8 child stars of the 1950s and 1960s: Where are they now?
These former child stars are working as stunt doubles, band leaders and photographers.
Images: TV Guide, Sony Pictures Television, Gomalco Productions, Inc.
Child stars have always had a complicated relationship with Hollywood. Sure, it's fun to watch cute kids ham it up for audiences and deliver one-liners that make us chuckle. But once the kids grow out of the roles, the industry that made them famous replaces them with a fresh crop of fresh faces.
Growing up is hard, but growing up as a child star is even harder. Luckily for these eight former child stars, they seem to have managed quite well. Although not all of them are acting, they're still keeping busy with lots of side projects while remaining fond of the roles that put them on the map.
Take a look back at these child stars and find out what they're up to now. Some of these might shock you!
It's hard to say what Howard is best known for. Perhaps it's his star-making role on The Andy Griffith Show, or maybe it's his turn as Richie Cunningham on Happy Days. For younger generations, Howard is the revered director of hit films such as Apollo 13, A Beautiful Mind and How the Grinch Stole Christmas. By any means, Howard is the perfect example of how to succeed after child stardom.
Mathers hammed it up as Theodore "Beaver" Cleaver for six seasons on Leave It to Beaver. After the show wrapped, he joined the Air Force, went to college and even reprised his role in the revival series The New Leave It to Beaver. These days, Mathers remains in the spotlight with appearances on film, television and Broadway.
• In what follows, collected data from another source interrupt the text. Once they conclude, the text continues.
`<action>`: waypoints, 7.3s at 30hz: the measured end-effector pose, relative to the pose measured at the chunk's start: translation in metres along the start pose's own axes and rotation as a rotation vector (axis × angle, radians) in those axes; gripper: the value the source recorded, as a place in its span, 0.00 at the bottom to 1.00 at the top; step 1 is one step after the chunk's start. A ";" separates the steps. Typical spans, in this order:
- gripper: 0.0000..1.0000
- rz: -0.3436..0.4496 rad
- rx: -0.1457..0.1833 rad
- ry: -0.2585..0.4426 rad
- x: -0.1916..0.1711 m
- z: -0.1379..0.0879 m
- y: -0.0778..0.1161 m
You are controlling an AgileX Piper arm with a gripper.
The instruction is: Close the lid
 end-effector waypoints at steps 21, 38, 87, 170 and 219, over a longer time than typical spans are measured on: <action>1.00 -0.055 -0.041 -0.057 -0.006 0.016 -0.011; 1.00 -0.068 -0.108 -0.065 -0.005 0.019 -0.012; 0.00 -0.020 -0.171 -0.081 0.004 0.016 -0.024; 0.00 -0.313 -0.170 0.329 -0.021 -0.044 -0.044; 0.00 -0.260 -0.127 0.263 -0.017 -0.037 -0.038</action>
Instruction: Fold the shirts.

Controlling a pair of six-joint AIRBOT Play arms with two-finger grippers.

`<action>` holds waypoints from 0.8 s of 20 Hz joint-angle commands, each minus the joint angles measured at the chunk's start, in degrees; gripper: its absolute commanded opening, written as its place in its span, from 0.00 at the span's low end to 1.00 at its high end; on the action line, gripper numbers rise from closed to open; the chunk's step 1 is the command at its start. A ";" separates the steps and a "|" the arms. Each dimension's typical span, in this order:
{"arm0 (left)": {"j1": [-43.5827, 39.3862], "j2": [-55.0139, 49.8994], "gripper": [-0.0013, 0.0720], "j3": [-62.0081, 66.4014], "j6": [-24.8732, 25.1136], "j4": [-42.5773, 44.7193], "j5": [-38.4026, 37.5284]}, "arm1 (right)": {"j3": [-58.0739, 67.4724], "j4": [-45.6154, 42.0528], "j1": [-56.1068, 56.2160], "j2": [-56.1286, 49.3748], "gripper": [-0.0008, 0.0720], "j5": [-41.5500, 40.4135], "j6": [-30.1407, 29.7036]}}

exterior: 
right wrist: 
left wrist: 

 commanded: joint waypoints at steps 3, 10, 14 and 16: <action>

Some people know him as Keith Thibodeaux, others know him as Richard Keith, but almost everyone knows him as Little Ricky on I Love Lucy. If you're a big fan of The Andy Griffith Show, you'll remember him as Opie's friend Johnny Paul Jason. After dealing with depression after both series wrapped, Thibodeaux ditched show business and now owns a ballet company with his wife in Jackson, Mississippi. And, yes, he still knows how to play the drums.
North won over the hearts of millions every week in the sitcom Dennis the Menace from 1959 to 1963. The show, based on the popular comic strip, vaulted North to child stardom. For a while, he appeared in films for Metro-Goldwyn-Mayer as well as other TV series. North turned to voice acting when he reached adulthood, voicing characters on popular Saturday morning staples like The Banana Splits Adventure Hour and The Pebble and Bamm-Bamm Show. North quit show business in the 1980s, but occasionally makes cameo appearances. He started an organization with fellow child star Paul Peterson (The Donna Reed Show) that counsels child stars on the difficulties of the industry.
You couldn't watch anything in the 1960s without the chance of seeing Cartwright pop up onscreen. She became famous for playing Linda for seven seasons on The Danny Thomas Show. Right afterwards, she appeared as one of the von Trapp children opposite Julie Andrews and Christopher Plummer in The Sound of Music. Cartwright ended the decade by appearing as Penny Robinson in Lost in Space. The acting roles slowly wound down afterwards, and Cartwright has worked as a photographer for the last 30 years.
Murphy started playing the role of Tabitha on Bewitched in 1966, appearing in over 100 episodes of the iconic TV series. Murphy continued to star in TV commercials, but also managed to have a somewhat normal childhood, even becoming her school's homecoming queen. Since then, she has worked as an acting coach, stunt double for actresses like Virginia Madsen and Melissa Leo, reality television host, and celebrity judge on the series I Know My Kid's a Star. She still bears a resemblance to Elizabeth Montgomery, too.
Most people remember Crawford as the son of Lucas McCain on the hit Western The Rifleman, but he was also one of the original Mouseketeers in 1955. At the age of 13, the young actor was nominated for an Emmy Award for his work on The Rifleman. When the show ended in 1963, Crawford continued to appear on television in guest roles. Today, he's the leader of the Johnny Crawford Dance Orchestra, a vintage-themed band based in California.
Of course, Lassie was the star of the eponymous TV show that spanned two decades. But people also tuned in for Timmy Martin, portrayed by Jon Provost. After the show wouldn't renew the 14-year-old's contract in 1964, Provost stepped away from the limelight. However, his love for the Rough Collie lead him to have a recurring role on the 1990s series The New Lassie. In 2007, Provost released an autobiography about his time on the series.